_What you will do_
Extract all lines from the data beneath that include the word "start".

_Recorded data_
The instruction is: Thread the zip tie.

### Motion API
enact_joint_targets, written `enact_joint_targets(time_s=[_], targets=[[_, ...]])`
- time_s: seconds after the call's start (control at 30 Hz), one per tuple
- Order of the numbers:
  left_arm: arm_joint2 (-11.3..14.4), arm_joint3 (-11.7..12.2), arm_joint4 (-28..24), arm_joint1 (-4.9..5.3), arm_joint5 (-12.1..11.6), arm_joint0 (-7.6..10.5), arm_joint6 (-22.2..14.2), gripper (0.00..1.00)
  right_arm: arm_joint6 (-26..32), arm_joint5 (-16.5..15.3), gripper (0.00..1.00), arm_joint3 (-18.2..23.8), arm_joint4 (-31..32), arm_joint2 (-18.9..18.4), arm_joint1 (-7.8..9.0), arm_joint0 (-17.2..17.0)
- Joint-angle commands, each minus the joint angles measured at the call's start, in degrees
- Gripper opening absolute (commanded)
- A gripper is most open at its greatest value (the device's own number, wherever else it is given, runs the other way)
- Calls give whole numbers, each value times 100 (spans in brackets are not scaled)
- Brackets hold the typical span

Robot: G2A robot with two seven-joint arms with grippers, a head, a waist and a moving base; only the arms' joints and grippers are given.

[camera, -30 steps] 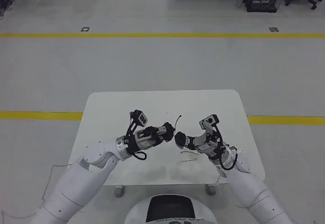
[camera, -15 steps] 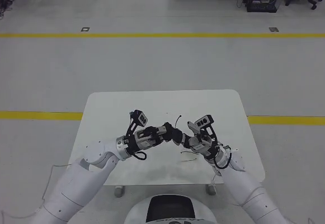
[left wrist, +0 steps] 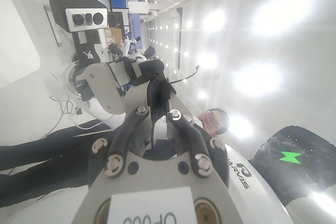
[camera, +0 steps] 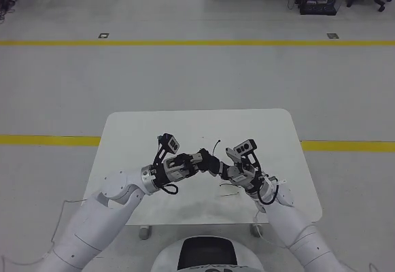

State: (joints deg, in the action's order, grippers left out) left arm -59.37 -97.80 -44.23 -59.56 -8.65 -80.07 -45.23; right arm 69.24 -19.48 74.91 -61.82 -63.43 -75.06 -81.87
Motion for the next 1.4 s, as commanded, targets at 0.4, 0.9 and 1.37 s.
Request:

_Task output_
- time_s: seconds after the call's start (control at 30 Hz), one per tuple
- Joint-angle commands, each minus the joint angles measured at the call's start, in degrees

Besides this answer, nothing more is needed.